[<prev] [next>] [thread-next>] [day] [month] [year] [list]
Message-Id: <20211116072148.2044042-1-vasudev@copyninja.info>
Date:   Tue, 16 Nov 2021 12:51:48 +0530
From:   Vasudev Kamath <vasudev@...yninja.info>
To:     netdev@...r.kernel.org
Cc:     "David S . Miller" <davem@...emloft.net>,
        Sridhar Samudrala <sridhar.samudrala@...el.com>,
        Krishna Kumar <krikku@...il.com>,
        Vasudev Kamath <vasudev@...yninja.info>
Subject: [PATCH net-next] Documentation: networking: net_failover: Fix documentation
Update net_failover documentation with missing and incomplete
details to get a proper working setup.
Signed-off-by: Vasudev Kamath <vasudev@...yninja.info>
Reviewed-by: Krishna Kumar <krikku@...il.com>
---
 Documentation/networking/net_failover.rst | 111 +++++++++++++++++-----
 1 file changed, 88 insertions(+), 23 deletions(-)
diff --git a/Documentation/networking/net_failover.rst b/Documentation/networking/net_failover.rst
index e143ab79a960..3a662f2b4d6e 100644
--- a/Documentation/networking/net_failover.rst
+++ b/Documentation/networking/net_failover.rst
@@ -35,7 +35,7 @@ To support this, the hypervisor needs to enable VIRTIO_NET_F_STANDBY
 feature on the virtio-net interface and assign the same MAC address to both
 virtio-net and VF interfaces.
 
-Here is an example XML snippet that shows such configuration.
+Here is an example libvirt XML snippet that shows such configuration:
 ::
 
   <interface type='network'>
@@ -45,18 +45,32 @@ Here is an example XML snippet that shows such configuration.
     <model type='virtio'/>
     <driver name='vhost' queues='4'/>
     <link state='down'/>
-    <address type='pci' domain='0x0000' bus='0x00' slot='0x0a' function='0x0'/>
+    <teaming type='persistent'/>
+    <alias name='ua-backup0'/>
   </interface>
   <interface type='hostdev' managed='yes'>
     <mac address='52:54:00:00:12:53'/>
     <source>
       <address type='pci' domain='0x0000' bus='0x42' slot='0x02' function='0x5'/>
     </source>
-    <address type='pci' domain='0x0000' bus='0x00' slot='0x0b' function='0x0'/>
+    <teaming type='transient' persistent='ua-backup0'/>
   </interface>
 
+In this configuration, the first device definition is for the virtio-net
+interface and this acts as the 'persistent' device indicating that this
+interface will always be plugged in.

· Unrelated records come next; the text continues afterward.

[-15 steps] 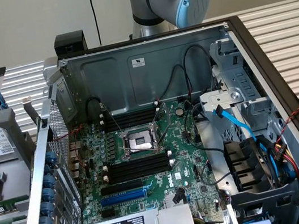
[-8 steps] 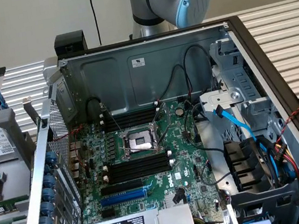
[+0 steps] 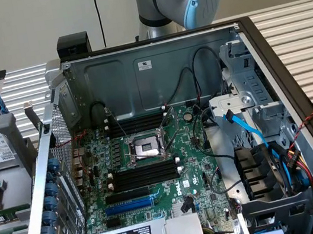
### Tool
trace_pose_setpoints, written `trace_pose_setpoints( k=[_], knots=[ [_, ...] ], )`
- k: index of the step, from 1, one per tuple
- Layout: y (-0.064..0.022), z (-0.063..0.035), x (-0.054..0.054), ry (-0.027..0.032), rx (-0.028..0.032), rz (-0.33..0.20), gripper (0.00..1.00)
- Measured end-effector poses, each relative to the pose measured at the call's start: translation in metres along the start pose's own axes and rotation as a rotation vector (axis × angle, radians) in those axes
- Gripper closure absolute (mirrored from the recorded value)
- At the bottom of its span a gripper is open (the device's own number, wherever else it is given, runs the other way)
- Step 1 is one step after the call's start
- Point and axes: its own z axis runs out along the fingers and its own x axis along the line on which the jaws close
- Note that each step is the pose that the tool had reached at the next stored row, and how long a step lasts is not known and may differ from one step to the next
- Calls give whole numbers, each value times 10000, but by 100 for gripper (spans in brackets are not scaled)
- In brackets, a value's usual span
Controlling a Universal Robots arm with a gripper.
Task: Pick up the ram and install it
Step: 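Pick up the ram and move it above insertion slot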
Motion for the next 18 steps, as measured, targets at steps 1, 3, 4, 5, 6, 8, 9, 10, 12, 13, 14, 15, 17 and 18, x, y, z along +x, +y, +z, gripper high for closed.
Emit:
trace_pose_setpoints(
  k=[1,3,4,5,6,8,9,10,12,13,14,15,17,18],
  knots=[
    [0,1,0,7,7,-186,76],
    [0,3,0,21,21,-550,76],
    [0,4,0,29,28,-731,76],
    [0,6,0,36,35,-898,76],
    [0,7,0,45,43,-1090,76],
    [-1,11,0,59,57,-1465,76],
    [0,13,-1,66,63,-1633,76],
    [-1,16,-1,73,70,-1818,76],
    [-1,22,-1,86,84,-2183,76],
    [-1,27,-1,93,91,-2362,76],
    [-1,35,-1,100,100,-2553,76],
    [-2,41,-1,110,105,-2727,76],
    [-2,60,-2,125,121,-3097,76],
    [-3,69,-3,129,130,-3243,76]
  ],
)
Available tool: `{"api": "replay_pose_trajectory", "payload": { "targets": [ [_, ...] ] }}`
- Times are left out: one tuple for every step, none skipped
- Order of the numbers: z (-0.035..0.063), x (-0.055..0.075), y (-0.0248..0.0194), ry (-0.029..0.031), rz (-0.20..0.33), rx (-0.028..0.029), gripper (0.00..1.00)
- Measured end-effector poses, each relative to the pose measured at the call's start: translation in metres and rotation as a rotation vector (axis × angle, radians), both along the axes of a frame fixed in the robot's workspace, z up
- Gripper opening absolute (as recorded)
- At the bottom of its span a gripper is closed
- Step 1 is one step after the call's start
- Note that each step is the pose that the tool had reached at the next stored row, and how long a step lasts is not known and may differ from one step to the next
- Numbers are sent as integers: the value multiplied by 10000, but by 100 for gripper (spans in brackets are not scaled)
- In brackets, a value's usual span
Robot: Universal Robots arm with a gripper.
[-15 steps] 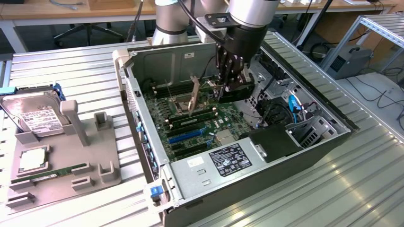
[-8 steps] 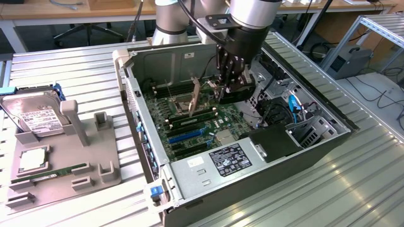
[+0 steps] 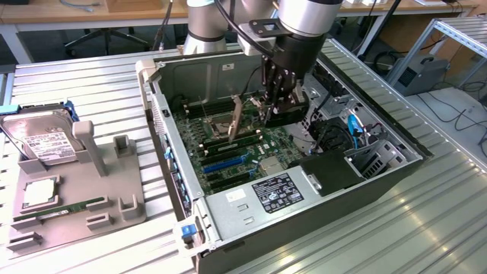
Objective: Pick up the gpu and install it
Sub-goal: 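Insert the gpu into the slot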
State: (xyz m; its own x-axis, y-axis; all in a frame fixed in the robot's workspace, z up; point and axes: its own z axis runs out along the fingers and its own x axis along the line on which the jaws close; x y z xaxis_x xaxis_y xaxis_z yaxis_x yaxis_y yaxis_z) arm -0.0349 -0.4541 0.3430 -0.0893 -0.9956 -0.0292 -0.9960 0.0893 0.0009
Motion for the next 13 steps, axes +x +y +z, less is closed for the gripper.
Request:
{"api": "replay_pose_trajectory", "payload": {
  "targets": [
    [-1, 0, -5, 0, 0, 0, 27],
    [-1, 0, -9, 0, 0, 0, 27],
    [-2, 0, -13, 0, 0, 0, 27],
    [-3, 0, -18, 0, 0, 0, 27],
    [-3, 0, -22, 0, 0, 0, 27],
    [-4, 0, -26, 0, -1, 0, 27],
    [-4, 0, -30, 0, 0, 0, 27],
    [-4, 0, -35, 0, 0, -1, 27],
    [-5, 0, -39, 0, -1, -1, 27],
    [-6, -1, -42, 0, -1, 0, 27],
    [-6, -1, -46, 0, 0, 0, 27],
    [-7, -1, -53, 0, 0, 0, 27],
    [-8, -1, -57, 0, 0, 1, 27]
  ]
}}
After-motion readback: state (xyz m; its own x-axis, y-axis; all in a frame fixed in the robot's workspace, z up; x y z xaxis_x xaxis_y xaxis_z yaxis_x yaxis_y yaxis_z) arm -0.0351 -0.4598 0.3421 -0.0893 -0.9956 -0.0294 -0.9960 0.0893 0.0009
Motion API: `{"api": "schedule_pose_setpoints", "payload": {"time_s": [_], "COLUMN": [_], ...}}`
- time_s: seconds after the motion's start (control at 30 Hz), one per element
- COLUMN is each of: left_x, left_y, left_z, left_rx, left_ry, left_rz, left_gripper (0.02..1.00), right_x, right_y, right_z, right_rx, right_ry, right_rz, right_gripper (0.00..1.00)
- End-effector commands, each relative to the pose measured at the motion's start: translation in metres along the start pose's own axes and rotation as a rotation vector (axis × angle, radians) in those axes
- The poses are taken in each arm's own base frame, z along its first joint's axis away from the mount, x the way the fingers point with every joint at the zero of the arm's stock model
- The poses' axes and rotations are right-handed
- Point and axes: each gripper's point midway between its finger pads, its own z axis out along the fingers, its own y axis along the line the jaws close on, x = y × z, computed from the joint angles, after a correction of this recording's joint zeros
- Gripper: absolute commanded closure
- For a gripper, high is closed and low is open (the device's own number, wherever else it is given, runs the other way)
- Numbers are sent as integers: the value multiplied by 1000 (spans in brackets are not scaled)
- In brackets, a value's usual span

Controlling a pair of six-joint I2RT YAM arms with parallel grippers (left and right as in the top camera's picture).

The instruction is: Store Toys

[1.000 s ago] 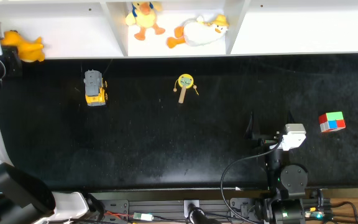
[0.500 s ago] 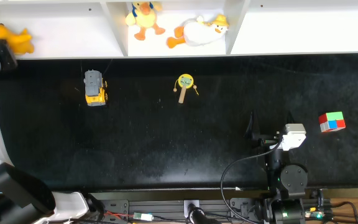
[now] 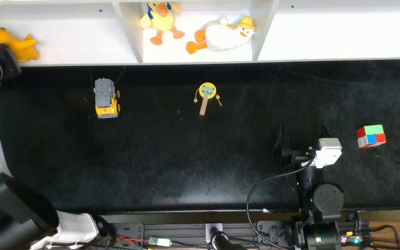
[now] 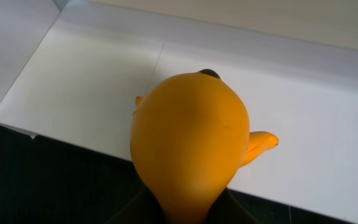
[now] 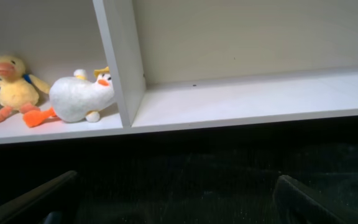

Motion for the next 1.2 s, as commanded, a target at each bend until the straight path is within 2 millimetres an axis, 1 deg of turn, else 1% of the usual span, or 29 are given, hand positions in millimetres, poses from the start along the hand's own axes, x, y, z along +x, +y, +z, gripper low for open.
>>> {"api": "schedule_pose_setpoints", "payload": {"time_s": [0.03,0.17,0.27,0.4,0.7,0.73,0.8,0.87,0.9,0.93,0.97,1.03,1.07,1.1,1.17,1.2], "left_x": [-9,-8,-11,-16,-14,-13,-13,-12,-12,-12,-11,-11,-11,-12,-13,-14], "left_y": [-4,-10,-13,-14,-13,-13,-13,-13,-14,-14,-15,-17,-18,-19,-21,-23], "left_z": [5,13,17,21,24,25,26,27,28,29,30,32,33,34,36,36], "left_rx": [6,18,24,23,11,11,12,13,13,15,17,20,22,23,26,28], "left_ry": [-15,-5,-6,-11,-4,-3,-2,1,1,1,0,-1,-2,-4,-10,-13], "left_rz": [-4,2,7,12,13,13,13,14,14,15,17,24,25,26,31,34], "left_gripper": [853,851,851,851,847,829,748,695,634,514,454,441,371,237,40,20], "right_x": [3,3,3,3,3,3,3,3,3,3,3,3,3,3,3,3], "right_y": [-1,-1,-1,-1,-1,-1,-1,-1,-1,-1,-1,-1,-1,-1,-1,-1], "right_z": [0,0,0,0,0,0,0,0,0,0,0,0,0,0,0,0], "right_rx": [5,5,5,5,5,5,5,5,5,5,5,5,5,5,5,5], "right_ry": [0,0,0,0,0,0,0,0,0,0,0,0,0,0,0,0], "right_rz": [4,4,4,4,4,4,4,4,4,4,4,4,4,4,4,4], "right_gripper": [5,7,7,5,5,5,5,7,7,7,5,7,5,5,5,5]}}
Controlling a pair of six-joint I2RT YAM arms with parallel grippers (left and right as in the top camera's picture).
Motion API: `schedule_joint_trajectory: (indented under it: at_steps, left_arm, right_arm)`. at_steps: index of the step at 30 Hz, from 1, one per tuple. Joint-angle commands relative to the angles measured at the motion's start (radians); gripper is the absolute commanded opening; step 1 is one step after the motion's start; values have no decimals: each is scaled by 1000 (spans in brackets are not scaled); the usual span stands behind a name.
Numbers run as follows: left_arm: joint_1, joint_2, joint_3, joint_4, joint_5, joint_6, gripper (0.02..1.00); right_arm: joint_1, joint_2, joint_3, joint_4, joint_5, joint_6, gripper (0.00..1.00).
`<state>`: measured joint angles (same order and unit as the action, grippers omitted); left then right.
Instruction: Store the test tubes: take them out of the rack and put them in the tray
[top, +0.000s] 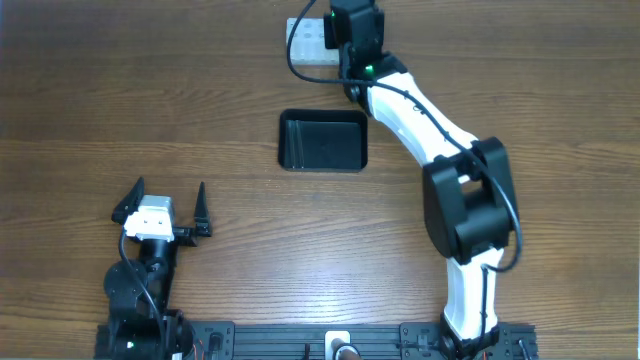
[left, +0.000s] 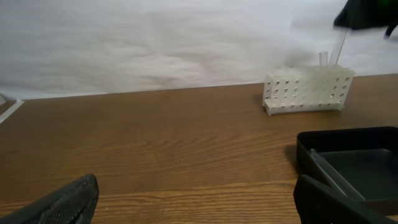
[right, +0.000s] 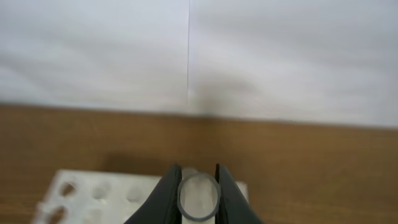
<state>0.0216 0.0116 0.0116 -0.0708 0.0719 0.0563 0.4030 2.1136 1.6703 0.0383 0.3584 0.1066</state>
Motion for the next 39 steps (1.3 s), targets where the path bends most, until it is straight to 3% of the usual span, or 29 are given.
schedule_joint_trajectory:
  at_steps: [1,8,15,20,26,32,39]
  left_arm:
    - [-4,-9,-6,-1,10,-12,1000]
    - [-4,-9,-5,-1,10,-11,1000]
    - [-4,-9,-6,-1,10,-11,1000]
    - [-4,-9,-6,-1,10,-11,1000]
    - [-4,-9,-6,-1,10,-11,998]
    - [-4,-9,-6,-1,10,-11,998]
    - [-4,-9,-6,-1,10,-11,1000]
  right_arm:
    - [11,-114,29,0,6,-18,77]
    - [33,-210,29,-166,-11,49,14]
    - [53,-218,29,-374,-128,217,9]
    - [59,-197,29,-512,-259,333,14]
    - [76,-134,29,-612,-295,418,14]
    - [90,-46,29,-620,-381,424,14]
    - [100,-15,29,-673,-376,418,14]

This is specified by the 'teaming' tag with
+required attribute type having value 'persistent'. The link state for the
+virtio-net device is set to 'down' to ensure that the 'failover' netdev prefers
+the VF passthrough device for normal communication. The virtio-net device will
+be brought UP during live migration to allow uninterrupted communication.
+
+The second device definition is for the VF passthrough interface. Here the
+'teaming' tag is provided with type 'transient' indicating that this device may
+periodically be unplugged. A second attribute - 'persistent' is provided and
+points to the alias name declared for the virtio-net device.
+
 Booting a VM with the above configuration will result in the following 3
-netdevs created in the VM.
+interfaces created in the VM:
 ::
 
   4: ens10: <BROADCAST,MULTICAST,UP,LOWER_UP> mtu 1500 qdisc noqueue state UP group default qlen 1000
@@ -65,13 +79,36 @@ netdevs created in the VM.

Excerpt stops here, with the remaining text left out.